7. Compile Big Data Components

Enter your running container:

docker exec -it bigtopr /bin/bash

Compile components:

. /etc/profile.d/bigtop.sh
./gradlew flink-clean flink-pkg -PparentDir=/usr/bigtop -PpkgSuffix -PbuildThreads=2C repo

Explanation of compilation parameters:

  • -PparentDir=/usr/bigtop: Changes the default installation path of the package, making Bigtop-built packages conform to Ambari installation specifications.
  • -PpkgSuffix: Makes the output package include the Bigtop version number (e.g., hadoop_3_3_0), conforming to Ambari Bigtop service specifications.
  • -PbuildThreads=2C: Sets the number of threads for compilation (2 times the number of CPU cores).

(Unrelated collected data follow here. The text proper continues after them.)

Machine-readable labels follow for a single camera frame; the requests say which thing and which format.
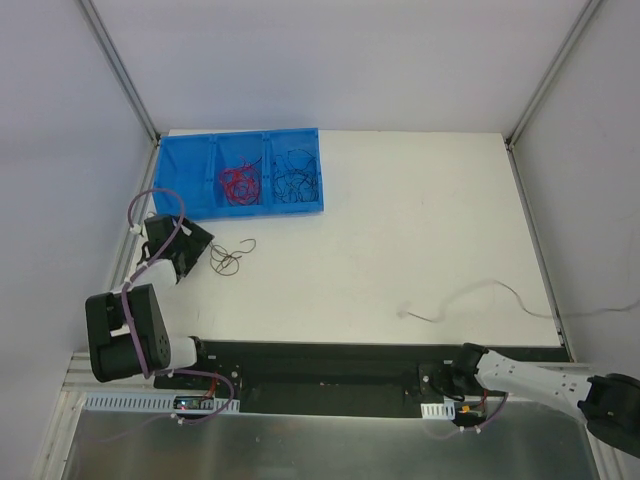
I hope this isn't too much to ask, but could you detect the brown thin wire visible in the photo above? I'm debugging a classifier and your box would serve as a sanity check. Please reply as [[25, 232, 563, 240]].
[[208, 237, 257, 276]]

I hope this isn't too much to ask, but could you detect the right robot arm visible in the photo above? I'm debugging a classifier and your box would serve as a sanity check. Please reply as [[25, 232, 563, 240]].
[[450, 343, 639, 457]]

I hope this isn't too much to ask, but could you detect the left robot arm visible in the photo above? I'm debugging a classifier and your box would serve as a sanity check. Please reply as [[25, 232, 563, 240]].
[[85, 215, 213, 389]]

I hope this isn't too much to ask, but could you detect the blue plastic divided bin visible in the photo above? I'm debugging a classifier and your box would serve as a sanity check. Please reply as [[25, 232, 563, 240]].
[[153, 128, 324, 220]]

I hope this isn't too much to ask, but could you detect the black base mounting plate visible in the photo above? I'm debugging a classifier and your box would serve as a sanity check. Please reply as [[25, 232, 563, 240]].
[[152, 339, 571, 416]]

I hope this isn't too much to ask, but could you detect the left white cable duct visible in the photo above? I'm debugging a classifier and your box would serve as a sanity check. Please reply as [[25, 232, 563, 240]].
[[84, 393, 240, 416]]

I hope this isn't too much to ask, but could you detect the white cable duct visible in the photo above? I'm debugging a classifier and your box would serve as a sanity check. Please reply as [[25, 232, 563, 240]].
[[420, 401, 456, 421], [84, 393, 240, 416]]

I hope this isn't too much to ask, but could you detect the left aluminium frame post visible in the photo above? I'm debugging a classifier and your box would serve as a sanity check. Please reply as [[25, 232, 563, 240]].
[[75, 0, 161, 145]]

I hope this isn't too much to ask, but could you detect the aluminium frame post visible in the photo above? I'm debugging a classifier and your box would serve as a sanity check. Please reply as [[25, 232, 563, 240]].
[[75, 0, 161, 145], [505, 0, 607, 151]]

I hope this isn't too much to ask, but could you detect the right white cable duct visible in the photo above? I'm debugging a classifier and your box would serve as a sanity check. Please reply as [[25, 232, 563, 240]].
[[420, 401, 456, 421]]

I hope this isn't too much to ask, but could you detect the right aluminium frame post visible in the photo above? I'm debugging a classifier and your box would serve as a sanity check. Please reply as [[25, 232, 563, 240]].
[[505, 0, 607, 151]]

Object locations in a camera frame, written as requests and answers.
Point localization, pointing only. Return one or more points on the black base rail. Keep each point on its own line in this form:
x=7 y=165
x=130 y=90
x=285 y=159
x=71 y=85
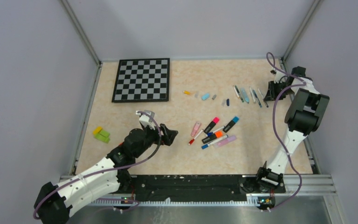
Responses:
x=194 y=188

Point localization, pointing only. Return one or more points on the red capped white marker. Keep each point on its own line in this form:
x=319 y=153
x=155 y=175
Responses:
x=195 y=137

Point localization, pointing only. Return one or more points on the pink capped black highlighter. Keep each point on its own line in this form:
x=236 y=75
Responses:
x=211 y=125

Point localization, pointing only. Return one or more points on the lilac highlighter pen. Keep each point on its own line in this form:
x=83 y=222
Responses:
x=225 y=141

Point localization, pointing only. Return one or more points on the teal gel pen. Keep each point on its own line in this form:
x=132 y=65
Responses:
x=256 y=98

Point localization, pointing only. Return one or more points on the yellow capped white pen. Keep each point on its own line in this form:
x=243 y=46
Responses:
x=236 y=91

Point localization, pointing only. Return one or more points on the pink correction tape pen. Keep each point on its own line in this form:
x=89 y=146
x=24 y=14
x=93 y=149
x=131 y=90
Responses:
x=195 y=128

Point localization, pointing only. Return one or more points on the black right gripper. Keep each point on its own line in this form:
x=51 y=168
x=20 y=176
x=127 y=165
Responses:
x=271 y=95

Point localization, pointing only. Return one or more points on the light blue correction tape pen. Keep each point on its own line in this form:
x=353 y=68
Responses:
x=244 y=95

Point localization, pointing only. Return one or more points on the light blue tape cap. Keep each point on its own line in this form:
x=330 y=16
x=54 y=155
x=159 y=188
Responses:
x=205 y=96

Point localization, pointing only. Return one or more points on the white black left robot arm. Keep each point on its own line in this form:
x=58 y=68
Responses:
x=57 y=203

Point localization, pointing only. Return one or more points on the black white checkerboard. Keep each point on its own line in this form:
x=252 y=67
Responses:
x=142 y=80

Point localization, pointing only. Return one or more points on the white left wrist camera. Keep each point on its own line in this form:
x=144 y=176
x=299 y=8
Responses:
x=146 y=119

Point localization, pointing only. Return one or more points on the blue capped black highlighter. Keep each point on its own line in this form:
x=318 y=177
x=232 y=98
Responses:
x=230 y=124

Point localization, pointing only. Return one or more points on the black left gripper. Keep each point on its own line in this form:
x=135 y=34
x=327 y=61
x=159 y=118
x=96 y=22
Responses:
x=168 y=136

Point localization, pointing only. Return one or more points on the green gel pen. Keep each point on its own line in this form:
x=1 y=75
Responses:
x=240 y=95

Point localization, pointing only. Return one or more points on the grey capped white marker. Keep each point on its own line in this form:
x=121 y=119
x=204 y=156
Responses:
x=252 y=95

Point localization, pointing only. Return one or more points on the blue capped white marker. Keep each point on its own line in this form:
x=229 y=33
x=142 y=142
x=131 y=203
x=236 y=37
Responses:
x=214 y=141

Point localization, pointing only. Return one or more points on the green yellow block stack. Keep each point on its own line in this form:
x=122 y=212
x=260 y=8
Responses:
x=102 y=135

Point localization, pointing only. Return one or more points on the orange capped black highlighter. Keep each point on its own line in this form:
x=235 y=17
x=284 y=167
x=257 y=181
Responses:
x=212 y=137

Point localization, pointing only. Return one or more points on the dark blue capped pen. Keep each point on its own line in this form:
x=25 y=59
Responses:
x=262 y=96

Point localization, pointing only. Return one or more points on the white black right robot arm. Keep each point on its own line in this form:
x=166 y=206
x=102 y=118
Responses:
x=304 y=116

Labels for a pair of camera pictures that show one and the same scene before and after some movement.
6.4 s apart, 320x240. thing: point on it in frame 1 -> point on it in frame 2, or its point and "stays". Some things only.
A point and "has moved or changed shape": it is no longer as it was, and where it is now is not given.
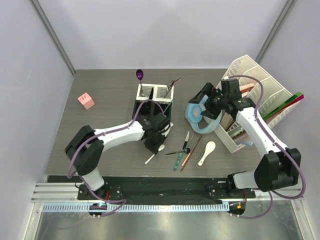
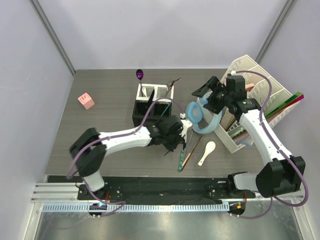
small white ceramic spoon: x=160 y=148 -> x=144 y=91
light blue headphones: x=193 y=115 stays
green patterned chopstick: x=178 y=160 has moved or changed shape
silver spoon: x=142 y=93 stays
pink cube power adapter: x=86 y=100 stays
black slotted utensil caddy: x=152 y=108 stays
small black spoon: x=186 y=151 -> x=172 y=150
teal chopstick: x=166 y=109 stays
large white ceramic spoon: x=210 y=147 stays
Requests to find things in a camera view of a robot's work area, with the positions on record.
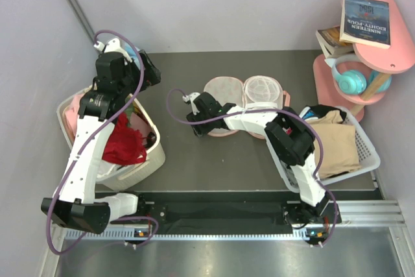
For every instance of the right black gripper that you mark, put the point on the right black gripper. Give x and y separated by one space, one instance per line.
200 131

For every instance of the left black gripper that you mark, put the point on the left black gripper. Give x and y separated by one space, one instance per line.
152 74

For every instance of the floral mesh laundry bag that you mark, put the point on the floral mesh laundry bag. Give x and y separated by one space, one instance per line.
255 89

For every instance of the red lace bra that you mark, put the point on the red lace bra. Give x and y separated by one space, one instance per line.
125 145

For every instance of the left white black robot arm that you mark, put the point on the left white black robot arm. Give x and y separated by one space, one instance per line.
74 204

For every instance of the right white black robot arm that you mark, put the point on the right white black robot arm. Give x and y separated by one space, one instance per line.
289 139

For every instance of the cream laundry basket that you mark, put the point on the cream laundry basket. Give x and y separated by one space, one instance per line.
125 176

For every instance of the blue headphones on table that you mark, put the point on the blue headphones on table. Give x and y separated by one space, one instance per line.
132 54

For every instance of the pink garment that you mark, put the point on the pink garment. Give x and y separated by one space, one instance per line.
71 115

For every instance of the white garment in basket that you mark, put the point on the white garment in basket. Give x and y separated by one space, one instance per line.
105 169

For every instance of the black garment in basket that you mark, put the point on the black garment in basket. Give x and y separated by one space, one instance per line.
322 114

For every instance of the stacked paperback books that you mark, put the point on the stacked paperback books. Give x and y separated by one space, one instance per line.
330 44

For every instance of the beige folded garment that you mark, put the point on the beige folded garment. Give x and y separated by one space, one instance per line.
340 150

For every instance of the teal headphones on shelf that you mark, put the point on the teal headphones on shelf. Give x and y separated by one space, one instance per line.
351 82

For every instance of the white perforated plastic basket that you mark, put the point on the white perforated plastic basket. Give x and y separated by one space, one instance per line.
368 157

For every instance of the Nineteen Eighty-Four book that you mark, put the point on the Nineteen Eighty-Four book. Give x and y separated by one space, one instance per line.
365 22

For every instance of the pink tiered shelf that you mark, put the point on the pink tiered shelf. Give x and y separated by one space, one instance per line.
398 59

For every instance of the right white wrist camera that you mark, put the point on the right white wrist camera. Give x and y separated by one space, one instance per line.
190 99

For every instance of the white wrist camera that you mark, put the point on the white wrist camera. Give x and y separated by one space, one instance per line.
113 45
190 99

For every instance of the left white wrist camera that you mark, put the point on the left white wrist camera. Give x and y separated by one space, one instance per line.
113 45

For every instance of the aluminium rail frame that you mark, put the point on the aluminium rail frame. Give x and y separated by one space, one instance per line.
243 226

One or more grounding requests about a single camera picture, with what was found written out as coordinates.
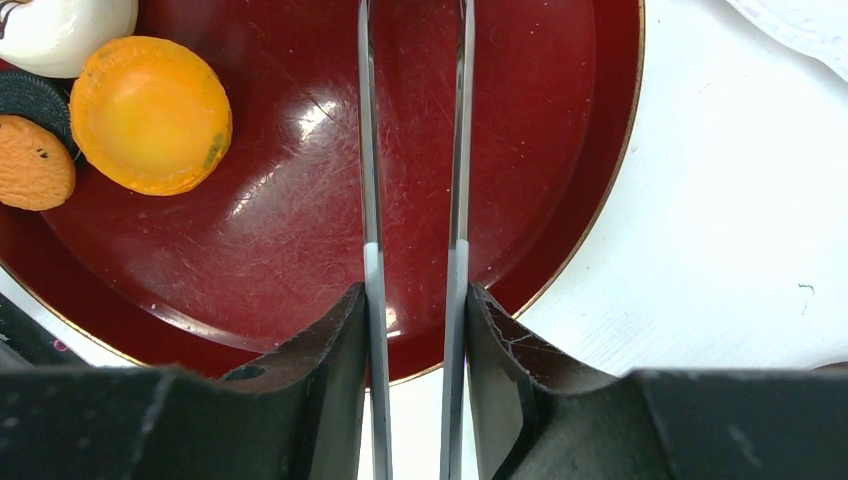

Parallel Compilation for Improved Performance

A pull request for parallel compilation to speed up the build process has been submitted to the community and is currently under review. Once merged, all Java components in Bigtop will be able to compile in parallel, expected to be available in versions after Bigtop 3.3.1.

Performance comparison for parallel compilation (after all dependencies are downloaded):

ComponentTime BeforeTime After
Alluxio21min07:43min
Hive05:33min03:04min
HBase06:18min02:55min
Zookeeper01:25min35s
Livy03:29min03:12min
Phoenix11:23min05:32min
Zeppelin14:15min13:19min
Flink36:27min14:16min
Hadoop50min16min

Example of parallel compilation command:

docker run -d -it --network host -v `pwd`:/ws -v /data/repository:/data/repository --workdir /ws --name bigtop bigtop/slaves:trunk-centos-7 --cpus 16
source /etc/profile.d/bigtop.sh
./gradlew alluxio-clean alluxio-pkg -PcompileThreads=2C

This approach shows a 2-3x improvement in compilation speed, with even more significant effects during initial compilation (e.g., Hadoop initial compilation time reduced from 3 hours to 1 hour).